* What you will do: Collect each line of the entries that holds the string "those".

* Data supplied:

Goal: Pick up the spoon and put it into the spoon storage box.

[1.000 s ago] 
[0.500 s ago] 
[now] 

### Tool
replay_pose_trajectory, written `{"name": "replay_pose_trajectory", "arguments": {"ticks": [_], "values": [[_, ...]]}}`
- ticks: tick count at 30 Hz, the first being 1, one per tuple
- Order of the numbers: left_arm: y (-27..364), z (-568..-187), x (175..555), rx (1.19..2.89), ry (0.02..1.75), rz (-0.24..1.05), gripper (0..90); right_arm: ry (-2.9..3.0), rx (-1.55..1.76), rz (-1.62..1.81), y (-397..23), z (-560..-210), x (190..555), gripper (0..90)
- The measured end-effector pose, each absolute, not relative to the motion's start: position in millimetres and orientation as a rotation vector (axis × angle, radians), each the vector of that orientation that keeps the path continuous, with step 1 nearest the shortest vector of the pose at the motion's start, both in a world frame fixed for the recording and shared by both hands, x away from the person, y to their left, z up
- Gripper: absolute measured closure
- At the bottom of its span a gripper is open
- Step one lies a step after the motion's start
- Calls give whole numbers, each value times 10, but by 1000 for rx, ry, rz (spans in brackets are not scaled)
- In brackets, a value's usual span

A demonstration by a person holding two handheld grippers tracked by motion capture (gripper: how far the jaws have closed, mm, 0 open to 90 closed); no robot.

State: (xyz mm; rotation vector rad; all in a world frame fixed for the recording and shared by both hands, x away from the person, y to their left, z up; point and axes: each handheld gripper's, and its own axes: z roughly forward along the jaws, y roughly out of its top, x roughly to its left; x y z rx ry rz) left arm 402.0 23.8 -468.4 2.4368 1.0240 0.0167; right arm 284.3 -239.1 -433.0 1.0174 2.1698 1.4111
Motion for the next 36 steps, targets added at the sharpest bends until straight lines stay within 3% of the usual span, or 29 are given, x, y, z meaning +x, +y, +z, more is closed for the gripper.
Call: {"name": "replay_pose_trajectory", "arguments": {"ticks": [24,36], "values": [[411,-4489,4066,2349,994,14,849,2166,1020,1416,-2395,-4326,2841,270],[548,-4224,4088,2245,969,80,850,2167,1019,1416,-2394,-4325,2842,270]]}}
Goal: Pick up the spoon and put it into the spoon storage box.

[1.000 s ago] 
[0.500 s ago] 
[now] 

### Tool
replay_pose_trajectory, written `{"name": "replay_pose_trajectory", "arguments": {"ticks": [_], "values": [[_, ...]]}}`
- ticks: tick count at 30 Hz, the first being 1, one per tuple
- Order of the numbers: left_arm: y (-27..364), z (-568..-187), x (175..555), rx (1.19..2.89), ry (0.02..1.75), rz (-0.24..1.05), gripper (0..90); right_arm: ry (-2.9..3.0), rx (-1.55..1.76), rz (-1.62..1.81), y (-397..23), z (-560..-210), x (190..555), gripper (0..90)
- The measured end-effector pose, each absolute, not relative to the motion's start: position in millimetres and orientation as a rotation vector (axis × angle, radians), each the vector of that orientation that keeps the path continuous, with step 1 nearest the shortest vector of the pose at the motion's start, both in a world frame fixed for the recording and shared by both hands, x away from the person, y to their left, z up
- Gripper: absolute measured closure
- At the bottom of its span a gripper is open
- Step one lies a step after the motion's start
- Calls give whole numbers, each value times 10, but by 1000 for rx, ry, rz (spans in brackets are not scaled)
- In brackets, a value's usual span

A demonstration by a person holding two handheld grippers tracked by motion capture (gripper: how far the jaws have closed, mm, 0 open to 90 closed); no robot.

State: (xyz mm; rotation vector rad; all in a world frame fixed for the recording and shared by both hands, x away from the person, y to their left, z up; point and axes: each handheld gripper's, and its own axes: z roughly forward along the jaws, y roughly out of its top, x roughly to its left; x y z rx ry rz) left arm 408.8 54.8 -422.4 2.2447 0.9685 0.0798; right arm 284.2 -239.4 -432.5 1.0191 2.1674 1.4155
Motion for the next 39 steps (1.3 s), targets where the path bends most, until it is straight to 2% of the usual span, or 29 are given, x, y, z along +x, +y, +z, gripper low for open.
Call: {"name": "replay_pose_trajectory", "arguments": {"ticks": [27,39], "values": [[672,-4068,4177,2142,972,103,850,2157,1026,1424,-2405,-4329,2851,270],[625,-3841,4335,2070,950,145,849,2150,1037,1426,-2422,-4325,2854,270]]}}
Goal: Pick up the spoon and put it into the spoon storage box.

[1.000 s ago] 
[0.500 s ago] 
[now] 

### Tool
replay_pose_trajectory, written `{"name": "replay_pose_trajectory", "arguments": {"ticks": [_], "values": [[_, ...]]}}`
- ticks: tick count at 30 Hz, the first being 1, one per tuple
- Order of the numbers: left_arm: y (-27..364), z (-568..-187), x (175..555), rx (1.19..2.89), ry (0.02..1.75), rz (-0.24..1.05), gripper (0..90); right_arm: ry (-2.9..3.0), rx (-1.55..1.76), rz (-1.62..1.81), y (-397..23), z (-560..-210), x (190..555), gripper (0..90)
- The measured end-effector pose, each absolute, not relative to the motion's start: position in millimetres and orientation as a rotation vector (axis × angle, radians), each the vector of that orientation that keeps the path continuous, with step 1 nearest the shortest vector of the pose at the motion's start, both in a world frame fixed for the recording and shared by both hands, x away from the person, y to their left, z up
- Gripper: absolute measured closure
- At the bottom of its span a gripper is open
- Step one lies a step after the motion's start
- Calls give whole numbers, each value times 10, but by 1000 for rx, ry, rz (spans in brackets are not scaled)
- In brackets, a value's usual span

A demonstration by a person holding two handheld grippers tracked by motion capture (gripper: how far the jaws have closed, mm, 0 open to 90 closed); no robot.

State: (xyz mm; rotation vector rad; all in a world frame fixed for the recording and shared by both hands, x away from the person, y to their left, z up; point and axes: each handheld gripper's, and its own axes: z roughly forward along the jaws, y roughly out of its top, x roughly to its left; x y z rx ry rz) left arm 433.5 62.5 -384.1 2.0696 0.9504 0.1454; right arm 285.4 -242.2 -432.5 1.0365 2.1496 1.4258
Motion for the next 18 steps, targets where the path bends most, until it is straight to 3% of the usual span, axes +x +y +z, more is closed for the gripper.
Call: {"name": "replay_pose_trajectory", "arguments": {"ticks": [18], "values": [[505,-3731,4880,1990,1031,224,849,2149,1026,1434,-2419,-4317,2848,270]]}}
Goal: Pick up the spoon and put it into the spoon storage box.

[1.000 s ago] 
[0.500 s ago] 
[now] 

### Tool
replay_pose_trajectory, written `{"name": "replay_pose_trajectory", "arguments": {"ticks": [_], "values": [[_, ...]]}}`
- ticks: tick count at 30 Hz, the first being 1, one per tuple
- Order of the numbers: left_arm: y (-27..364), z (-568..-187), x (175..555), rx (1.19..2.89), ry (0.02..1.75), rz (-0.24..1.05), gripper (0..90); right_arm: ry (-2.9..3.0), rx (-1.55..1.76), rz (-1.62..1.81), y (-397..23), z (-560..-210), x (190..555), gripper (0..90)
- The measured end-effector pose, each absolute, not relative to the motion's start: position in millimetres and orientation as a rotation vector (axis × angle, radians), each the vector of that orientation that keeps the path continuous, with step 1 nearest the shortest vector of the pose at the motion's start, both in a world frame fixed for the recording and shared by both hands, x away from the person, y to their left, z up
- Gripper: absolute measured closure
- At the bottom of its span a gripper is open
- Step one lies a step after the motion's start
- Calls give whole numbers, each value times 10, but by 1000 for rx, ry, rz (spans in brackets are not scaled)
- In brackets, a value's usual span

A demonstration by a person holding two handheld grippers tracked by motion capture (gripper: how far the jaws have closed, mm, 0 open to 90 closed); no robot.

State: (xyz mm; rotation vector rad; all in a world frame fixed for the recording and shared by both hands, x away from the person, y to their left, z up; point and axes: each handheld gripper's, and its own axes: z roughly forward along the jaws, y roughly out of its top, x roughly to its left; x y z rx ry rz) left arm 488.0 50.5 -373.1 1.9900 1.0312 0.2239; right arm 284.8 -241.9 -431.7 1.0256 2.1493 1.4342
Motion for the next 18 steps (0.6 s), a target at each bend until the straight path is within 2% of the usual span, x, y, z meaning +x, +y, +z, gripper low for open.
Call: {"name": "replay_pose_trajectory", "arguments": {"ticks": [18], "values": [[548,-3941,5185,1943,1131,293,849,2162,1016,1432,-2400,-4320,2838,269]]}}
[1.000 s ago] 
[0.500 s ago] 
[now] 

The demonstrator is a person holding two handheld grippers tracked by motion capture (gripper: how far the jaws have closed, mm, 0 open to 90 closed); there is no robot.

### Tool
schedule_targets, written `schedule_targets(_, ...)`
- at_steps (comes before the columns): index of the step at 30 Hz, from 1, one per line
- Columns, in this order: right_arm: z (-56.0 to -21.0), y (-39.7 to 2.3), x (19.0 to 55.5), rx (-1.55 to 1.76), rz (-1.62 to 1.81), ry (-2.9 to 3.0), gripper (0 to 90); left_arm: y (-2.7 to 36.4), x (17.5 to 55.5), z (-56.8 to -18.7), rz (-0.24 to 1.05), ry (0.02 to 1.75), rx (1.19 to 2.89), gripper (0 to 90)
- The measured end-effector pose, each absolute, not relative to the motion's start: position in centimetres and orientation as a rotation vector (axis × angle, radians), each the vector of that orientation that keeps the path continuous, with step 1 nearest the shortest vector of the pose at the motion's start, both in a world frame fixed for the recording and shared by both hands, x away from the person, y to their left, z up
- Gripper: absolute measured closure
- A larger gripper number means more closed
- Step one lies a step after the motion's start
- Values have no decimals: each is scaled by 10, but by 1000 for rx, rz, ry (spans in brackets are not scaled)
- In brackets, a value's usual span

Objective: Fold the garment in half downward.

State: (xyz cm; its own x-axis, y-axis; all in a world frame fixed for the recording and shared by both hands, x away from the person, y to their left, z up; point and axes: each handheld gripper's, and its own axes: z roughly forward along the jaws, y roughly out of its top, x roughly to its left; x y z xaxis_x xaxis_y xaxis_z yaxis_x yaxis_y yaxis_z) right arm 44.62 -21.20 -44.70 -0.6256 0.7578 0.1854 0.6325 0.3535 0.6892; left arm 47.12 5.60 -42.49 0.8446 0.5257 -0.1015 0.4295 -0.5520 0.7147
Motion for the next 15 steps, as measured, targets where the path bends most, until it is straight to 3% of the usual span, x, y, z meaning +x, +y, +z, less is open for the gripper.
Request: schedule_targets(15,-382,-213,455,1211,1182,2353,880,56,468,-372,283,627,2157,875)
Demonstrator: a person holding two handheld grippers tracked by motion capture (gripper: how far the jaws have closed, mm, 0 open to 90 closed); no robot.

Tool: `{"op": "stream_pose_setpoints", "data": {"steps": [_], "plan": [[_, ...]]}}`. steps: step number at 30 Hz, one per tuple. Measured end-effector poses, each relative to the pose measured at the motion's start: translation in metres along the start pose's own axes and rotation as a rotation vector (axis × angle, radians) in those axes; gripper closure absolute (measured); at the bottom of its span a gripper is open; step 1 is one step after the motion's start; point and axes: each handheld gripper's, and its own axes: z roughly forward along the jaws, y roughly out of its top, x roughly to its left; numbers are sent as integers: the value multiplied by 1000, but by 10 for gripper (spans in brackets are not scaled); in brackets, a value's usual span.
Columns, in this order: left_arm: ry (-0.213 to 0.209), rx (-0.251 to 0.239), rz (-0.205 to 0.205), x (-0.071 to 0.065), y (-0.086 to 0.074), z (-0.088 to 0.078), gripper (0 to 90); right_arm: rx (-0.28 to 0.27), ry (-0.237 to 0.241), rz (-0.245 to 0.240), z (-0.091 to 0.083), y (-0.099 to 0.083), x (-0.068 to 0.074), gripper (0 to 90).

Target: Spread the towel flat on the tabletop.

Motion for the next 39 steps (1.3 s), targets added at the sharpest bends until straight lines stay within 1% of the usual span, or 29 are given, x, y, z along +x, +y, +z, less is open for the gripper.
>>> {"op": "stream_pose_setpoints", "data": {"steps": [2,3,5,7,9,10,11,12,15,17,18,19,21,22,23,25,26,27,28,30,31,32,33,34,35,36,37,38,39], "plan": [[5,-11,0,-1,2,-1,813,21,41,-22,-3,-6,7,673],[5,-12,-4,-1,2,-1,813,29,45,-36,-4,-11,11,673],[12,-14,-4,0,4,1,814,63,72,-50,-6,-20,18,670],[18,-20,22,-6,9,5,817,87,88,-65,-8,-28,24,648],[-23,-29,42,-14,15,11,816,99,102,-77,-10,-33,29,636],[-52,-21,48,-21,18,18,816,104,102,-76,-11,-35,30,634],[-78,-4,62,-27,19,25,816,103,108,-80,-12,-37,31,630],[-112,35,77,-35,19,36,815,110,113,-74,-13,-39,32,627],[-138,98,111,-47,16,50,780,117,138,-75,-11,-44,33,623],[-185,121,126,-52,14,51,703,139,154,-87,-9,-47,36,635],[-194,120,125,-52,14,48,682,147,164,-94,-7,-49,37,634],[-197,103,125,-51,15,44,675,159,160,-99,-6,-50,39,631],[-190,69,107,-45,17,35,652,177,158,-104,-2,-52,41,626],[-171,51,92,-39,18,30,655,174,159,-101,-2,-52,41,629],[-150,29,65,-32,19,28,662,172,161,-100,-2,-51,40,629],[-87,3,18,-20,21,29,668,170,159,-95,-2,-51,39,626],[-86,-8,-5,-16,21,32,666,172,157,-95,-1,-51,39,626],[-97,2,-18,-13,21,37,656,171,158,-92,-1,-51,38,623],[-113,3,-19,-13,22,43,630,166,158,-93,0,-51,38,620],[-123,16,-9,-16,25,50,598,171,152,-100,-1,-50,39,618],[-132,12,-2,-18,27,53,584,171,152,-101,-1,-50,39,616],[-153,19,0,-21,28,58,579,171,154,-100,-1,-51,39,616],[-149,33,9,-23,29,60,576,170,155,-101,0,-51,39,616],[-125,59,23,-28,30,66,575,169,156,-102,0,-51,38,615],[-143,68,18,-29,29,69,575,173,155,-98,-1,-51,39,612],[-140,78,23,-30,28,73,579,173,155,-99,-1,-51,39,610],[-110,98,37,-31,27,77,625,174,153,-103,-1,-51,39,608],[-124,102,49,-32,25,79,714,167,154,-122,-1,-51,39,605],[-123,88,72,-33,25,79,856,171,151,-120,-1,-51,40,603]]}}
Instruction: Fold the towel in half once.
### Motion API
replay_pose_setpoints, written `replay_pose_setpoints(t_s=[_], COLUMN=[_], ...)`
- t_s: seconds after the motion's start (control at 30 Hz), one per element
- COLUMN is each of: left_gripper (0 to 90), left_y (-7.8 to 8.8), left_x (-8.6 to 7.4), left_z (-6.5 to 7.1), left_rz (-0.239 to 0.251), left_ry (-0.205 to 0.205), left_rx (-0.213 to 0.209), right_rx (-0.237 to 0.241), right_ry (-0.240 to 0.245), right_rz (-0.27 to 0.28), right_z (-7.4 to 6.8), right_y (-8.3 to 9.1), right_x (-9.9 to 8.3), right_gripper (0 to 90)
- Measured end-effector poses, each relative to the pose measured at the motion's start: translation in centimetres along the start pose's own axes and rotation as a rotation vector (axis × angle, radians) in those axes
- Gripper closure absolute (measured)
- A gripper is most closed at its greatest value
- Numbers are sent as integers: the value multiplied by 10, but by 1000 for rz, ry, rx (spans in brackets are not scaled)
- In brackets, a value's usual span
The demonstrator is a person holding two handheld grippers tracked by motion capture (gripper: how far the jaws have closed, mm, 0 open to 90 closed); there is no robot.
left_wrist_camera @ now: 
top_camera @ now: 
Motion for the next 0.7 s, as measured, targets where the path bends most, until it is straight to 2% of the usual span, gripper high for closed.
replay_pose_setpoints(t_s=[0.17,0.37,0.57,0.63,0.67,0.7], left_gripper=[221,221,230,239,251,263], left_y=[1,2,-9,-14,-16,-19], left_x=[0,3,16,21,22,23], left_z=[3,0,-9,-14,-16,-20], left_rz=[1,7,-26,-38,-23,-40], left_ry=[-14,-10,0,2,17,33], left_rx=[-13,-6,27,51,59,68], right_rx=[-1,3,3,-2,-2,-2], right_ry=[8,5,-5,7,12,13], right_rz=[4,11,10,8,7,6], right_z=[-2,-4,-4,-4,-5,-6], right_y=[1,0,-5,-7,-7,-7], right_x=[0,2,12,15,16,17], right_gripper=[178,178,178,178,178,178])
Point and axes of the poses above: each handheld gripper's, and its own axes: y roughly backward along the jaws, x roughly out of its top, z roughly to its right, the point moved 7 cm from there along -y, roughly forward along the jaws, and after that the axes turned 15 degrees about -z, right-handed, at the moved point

* Finished task:
Tool: `{"op": "stream_pose_setpoints", "data": {"steps": [_], "plan": [[_, ...]]}}`. steps: step number at 30 Hz, one per tuple. Measured end-effector poses, each relative to the pose measured at the motion's start: translation in metres along the start pose's own axes and rotation as a rotation vector (axis × angle, radians) in those axes; gripper closure absolute (measured); at the bottom of its span a gripper is open; step 1 is one step after the motion's start; point and axes: each handheld gripper's, and its own axes: z roughly forward along the jaws, y roughly out of its top, x roughly to its left; numbers are sent as integers: the value multiplied by 1000, but by 10 for gripper (spans in brackets are not scaled); in brackets, a value's usual span.
- Measured end-effector poses, each relative to the pose measured at the motion's start: translation in centimetres along the start pose's own axes and rotation as a rotation vector (axis × angle, radians) in those axes

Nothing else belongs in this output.